DATA UNDER STUDY:

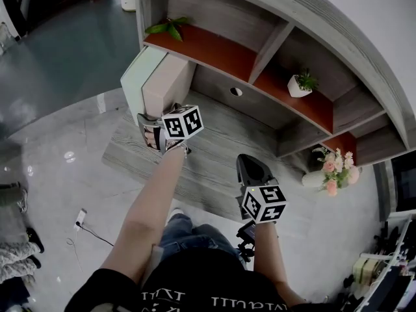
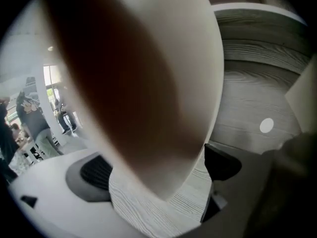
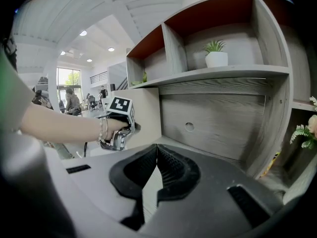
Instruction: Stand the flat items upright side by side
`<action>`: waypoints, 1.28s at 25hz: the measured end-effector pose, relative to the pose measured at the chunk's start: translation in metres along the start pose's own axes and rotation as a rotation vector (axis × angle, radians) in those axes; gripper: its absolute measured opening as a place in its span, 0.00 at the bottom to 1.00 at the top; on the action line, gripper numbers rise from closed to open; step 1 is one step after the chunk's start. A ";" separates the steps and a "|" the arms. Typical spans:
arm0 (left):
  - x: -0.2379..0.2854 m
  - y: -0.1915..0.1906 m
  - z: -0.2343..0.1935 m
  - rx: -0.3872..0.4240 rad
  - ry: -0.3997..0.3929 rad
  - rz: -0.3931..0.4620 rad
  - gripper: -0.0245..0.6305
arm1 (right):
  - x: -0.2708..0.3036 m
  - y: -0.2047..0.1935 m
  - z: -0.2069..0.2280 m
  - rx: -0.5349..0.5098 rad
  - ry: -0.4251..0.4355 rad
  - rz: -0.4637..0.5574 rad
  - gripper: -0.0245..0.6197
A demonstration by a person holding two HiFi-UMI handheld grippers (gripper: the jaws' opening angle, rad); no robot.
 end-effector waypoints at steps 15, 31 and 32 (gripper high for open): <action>-0.062 -0.006 -0.026 0.152 -0.196 0.058 0.88 | -0.012 0.035 0.006 -0.088 0.070 0.093 0.06; -0.190 -0.004 -0.067 0.016 -0.655 0.296 0.87 | -0.055 0.065 0.005 -0.220 0.253 0.205 0.06; -0.198 -0.002 -0.070 0.000 -0.687 0.327 0.87 | -0.059 0.064 0.004 -0.215 0.254 0.211 0.06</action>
Point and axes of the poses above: the fingertips, and each gripper's own axes: x forward along the fingers, z to its right, y out of its top, the point moved 8 cm from there along -x, backward along the fingers, and after that the axes turned 7 degrees about -y, right-handed, at the moved point
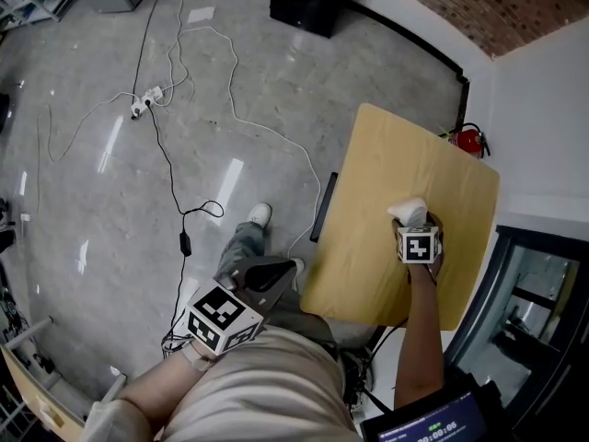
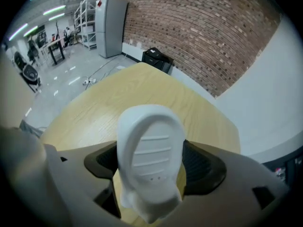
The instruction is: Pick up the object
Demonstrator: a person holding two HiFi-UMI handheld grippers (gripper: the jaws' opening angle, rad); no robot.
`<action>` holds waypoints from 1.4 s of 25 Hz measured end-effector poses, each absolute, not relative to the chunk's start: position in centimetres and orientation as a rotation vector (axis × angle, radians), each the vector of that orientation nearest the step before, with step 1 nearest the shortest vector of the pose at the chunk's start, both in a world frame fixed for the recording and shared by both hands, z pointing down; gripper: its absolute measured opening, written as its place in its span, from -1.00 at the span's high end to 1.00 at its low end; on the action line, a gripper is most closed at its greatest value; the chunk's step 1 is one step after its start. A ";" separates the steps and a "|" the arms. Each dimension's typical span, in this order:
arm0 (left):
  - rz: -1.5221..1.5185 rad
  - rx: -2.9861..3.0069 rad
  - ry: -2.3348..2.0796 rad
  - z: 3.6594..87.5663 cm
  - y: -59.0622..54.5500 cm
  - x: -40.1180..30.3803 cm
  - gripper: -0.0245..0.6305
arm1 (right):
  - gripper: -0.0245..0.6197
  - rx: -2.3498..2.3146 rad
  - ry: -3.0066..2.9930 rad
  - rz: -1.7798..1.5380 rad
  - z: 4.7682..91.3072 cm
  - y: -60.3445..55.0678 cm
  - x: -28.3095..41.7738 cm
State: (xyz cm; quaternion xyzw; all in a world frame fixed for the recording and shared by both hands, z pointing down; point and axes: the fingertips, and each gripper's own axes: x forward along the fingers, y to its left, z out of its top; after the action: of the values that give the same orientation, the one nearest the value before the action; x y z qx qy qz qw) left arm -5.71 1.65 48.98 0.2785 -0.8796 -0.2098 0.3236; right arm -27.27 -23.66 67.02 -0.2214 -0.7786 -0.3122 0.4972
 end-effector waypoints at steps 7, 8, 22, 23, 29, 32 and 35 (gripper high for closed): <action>-0.550 0.735 -2.307 48.8 0.9 -6.3 0.96 | -0.35 -0.688 -1.827 -0.268 65.8 -21.3 -25.1; -0.548 0.737 -2.306 48.8 0.8 -6.3 0.96 | -0.35 -0.711 -1.808 -0.184 65.6 -20.8 -24.5; -0.549 0.870 -2.298 48.1 -0.8 -5.6 0.94 | -0.34 -0.958 -1.695 1.012 57.7 -14.0 -20.6; -0.476 0.903 -2.314 47.9 -1.3 -5.7 0.85 | -0.34 -0.992 -1.689 1.071 55.9 -13.1 -20.6; 0.169 1.094 -2.477 43.8 -3.7 -6.7 -0.03 | -0.34 -1.181 -1.670 1.327 43.2 -6.6 -18.4; 0.512 1.059 -2.602 40.8 -3.1 -8.1 -0.12 | -0.34 -1.266 -1.645 1.367 38.7 -3.5 -16.8; 0.889 1.096 -2.645 38.8 -2.7 -8.9 -0.34 | -0.34 -1.336 -1.632 1.382 36.3 -1.6 -16.2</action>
State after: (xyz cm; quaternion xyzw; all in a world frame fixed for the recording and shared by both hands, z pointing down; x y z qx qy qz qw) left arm -8.91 -2.74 38.76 0.3646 -0.8800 0.2958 0.0716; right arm -16.16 -1.59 36.30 -0.5046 -0.6163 0.5221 0.3051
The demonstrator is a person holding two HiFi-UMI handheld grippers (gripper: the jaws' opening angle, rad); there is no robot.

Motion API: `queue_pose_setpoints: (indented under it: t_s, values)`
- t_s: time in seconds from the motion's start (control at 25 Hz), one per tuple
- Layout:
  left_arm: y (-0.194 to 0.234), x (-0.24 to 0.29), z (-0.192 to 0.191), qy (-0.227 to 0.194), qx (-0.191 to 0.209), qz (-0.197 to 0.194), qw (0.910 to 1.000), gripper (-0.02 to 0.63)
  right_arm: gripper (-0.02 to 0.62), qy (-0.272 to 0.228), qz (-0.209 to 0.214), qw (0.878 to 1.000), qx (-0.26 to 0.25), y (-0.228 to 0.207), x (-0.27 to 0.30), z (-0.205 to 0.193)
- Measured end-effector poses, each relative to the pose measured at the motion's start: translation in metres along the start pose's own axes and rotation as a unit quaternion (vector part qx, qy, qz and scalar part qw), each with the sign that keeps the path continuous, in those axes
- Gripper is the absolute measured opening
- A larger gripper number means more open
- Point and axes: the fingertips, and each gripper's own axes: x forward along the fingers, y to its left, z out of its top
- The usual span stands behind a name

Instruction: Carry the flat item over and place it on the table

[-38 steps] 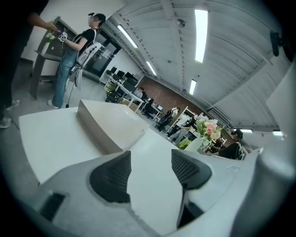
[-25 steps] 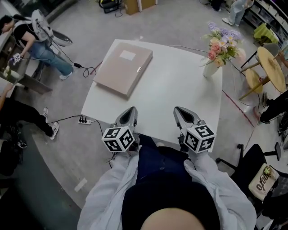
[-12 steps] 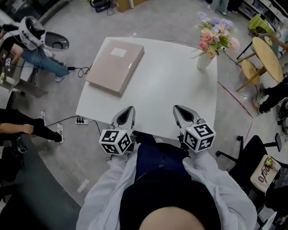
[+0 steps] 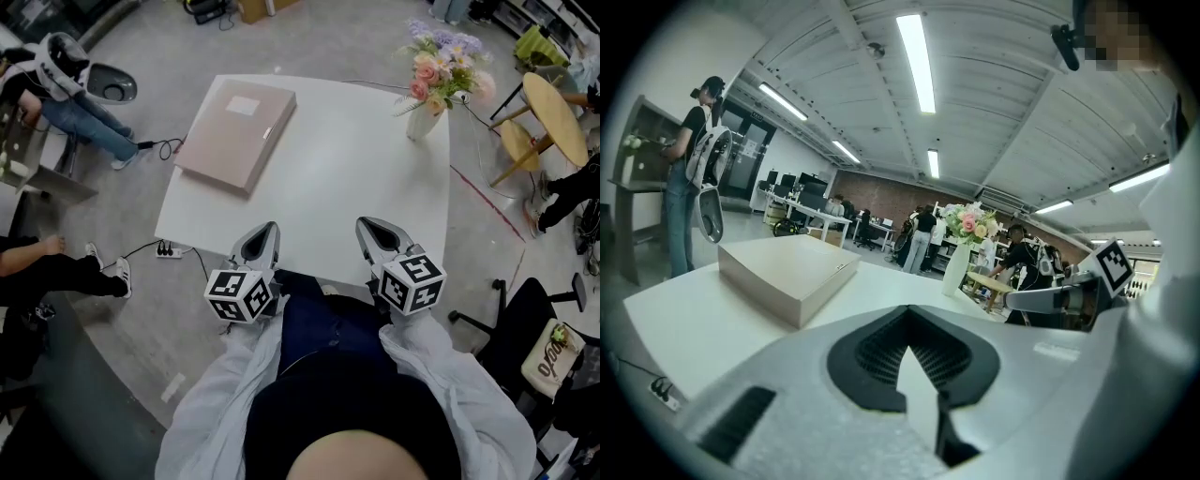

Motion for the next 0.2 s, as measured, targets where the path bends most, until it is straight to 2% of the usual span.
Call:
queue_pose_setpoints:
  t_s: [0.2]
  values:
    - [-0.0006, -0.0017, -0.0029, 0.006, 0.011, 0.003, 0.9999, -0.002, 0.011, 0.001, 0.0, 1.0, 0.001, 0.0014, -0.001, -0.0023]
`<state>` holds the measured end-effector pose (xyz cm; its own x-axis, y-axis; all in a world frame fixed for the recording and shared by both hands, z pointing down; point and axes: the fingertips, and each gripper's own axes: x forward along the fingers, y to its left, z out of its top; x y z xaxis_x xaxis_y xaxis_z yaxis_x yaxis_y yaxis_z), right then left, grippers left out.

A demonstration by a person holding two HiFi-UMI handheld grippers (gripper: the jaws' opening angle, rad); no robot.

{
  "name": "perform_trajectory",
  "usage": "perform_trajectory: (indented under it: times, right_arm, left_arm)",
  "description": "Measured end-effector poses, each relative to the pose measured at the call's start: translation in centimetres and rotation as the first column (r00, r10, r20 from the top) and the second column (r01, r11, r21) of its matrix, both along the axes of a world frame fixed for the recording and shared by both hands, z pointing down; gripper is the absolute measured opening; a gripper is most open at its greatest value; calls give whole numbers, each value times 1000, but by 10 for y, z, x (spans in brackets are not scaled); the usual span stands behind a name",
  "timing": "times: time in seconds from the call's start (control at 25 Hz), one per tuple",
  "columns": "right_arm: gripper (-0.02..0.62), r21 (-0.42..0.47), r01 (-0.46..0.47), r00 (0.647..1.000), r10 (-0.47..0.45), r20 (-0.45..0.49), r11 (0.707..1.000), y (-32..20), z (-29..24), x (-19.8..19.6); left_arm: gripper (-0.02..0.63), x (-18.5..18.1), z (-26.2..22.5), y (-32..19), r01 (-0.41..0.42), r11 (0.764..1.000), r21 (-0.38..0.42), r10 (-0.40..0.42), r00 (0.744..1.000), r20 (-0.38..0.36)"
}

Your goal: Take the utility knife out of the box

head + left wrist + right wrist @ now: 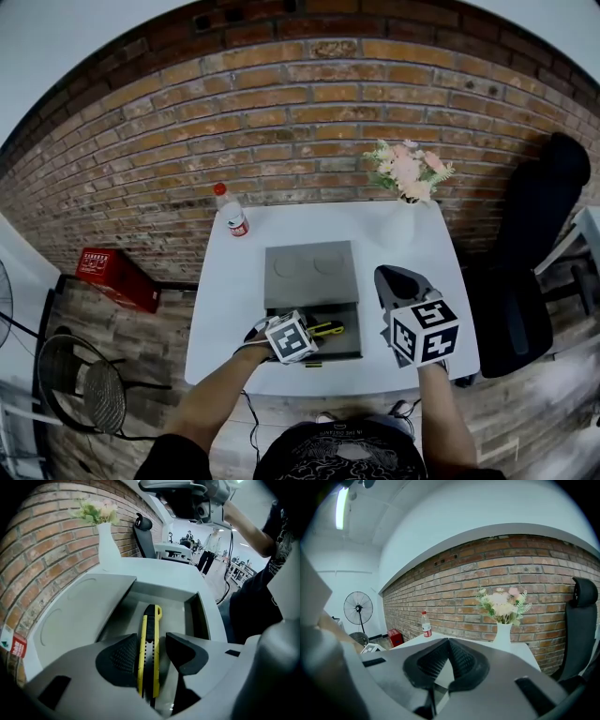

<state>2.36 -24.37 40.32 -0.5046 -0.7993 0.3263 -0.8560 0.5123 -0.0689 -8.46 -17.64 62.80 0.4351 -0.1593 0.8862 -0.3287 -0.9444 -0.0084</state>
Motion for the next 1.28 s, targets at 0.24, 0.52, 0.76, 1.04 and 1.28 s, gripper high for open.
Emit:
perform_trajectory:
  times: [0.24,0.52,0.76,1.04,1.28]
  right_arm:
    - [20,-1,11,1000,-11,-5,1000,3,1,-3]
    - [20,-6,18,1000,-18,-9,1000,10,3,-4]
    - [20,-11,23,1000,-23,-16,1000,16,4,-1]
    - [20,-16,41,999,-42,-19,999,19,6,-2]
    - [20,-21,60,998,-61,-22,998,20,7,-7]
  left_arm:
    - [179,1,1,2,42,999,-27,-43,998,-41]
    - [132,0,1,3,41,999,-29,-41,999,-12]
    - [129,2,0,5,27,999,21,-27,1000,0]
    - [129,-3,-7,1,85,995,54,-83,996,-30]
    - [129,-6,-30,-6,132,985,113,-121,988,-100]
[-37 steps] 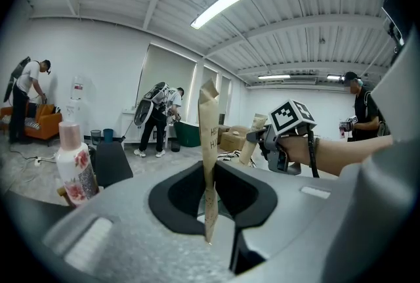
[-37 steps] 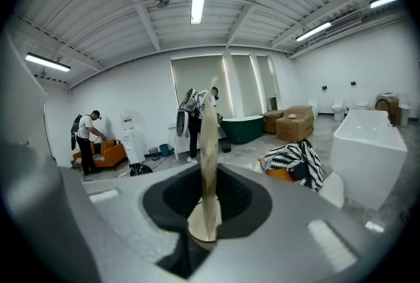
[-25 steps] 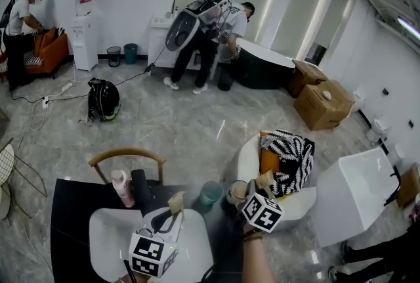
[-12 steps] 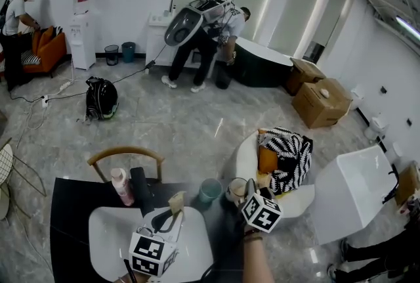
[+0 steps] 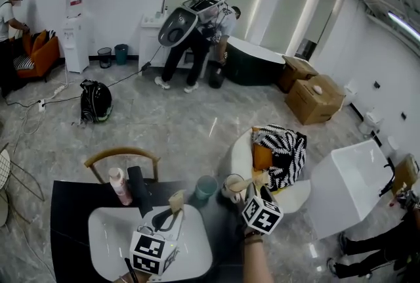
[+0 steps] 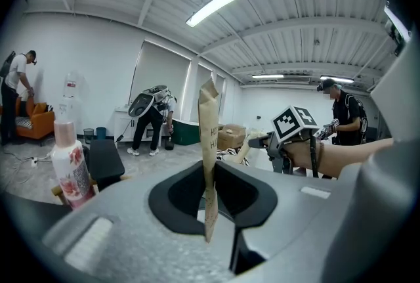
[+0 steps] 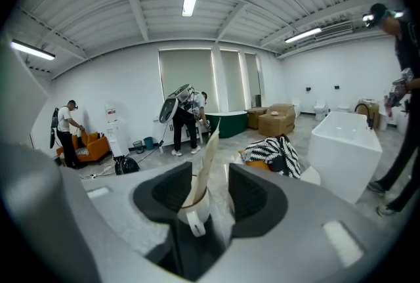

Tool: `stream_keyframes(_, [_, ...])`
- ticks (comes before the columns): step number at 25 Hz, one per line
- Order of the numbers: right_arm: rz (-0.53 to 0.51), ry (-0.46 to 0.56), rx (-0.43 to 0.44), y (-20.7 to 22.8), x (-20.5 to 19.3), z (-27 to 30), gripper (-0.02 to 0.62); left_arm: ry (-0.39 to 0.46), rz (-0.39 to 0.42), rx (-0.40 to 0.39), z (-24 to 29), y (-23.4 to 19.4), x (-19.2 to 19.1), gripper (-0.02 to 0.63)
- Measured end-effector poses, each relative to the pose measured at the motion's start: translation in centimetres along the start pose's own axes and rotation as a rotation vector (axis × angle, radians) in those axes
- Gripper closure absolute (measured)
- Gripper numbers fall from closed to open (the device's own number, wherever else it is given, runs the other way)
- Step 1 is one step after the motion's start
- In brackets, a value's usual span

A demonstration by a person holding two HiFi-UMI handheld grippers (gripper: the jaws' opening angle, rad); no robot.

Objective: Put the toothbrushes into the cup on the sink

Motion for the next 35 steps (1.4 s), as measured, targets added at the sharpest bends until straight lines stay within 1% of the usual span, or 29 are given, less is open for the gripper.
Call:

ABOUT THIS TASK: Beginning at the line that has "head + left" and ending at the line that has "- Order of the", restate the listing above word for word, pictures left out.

ANSWER SPACE:
head + left wrist + right wrist @ now: 

<state>2.36 -24.37 40.32 -0.5046 -0.7993 0.3263 -0.8560 0.5123 -0.0689 -8.46 -17.64 62.80 0.4351 -0.1593 0.8862 -0.3287 -0.9444 -0.0084</state>
Motion for the next 1.28 s, targets at 0.24, 0.52, 0.76, 1.04 and 1.28 s, gripper high for open.
Emit:
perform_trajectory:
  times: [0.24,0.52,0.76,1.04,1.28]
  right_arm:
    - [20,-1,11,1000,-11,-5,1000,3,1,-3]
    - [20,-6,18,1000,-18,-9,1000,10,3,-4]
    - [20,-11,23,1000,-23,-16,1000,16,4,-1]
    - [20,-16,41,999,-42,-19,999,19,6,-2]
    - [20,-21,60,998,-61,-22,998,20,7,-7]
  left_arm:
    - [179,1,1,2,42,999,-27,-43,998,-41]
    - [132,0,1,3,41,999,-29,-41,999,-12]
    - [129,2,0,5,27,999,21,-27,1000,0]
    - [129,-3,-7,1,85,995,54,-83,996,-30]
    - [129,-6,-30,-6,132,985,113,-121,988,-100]
[-37 steps] 
[-37 steps] 
[-25 steps] 
[-12 steps] 
[+0 steps] 
[+0 steps] 
[+0 steps] 

Tool: `stream_keyframes(_, [_, ...])`
- ticks (comes before the columns): step number at 25 Hz, one per line
- Order of the numbers: right_arm: rz (-0.53 to 0.51), ry (-0.46 to 0.56), rx (-0.43 to 0.44), y (-20.7 to 22.8), x (-20.5 to 19.3), z (-27 to 30), gripper (-0.02 to 0.62); left_arm: ry (-0.39 to 0.46), rz (-0.39 to 0.42), rx (-0.40 to 0.39), z (-24 to 29), y (-23.4 to 19.4), x (-19.2 to 19.1), gripper (-0.02 to 0.63)

With this, the exercise is complete.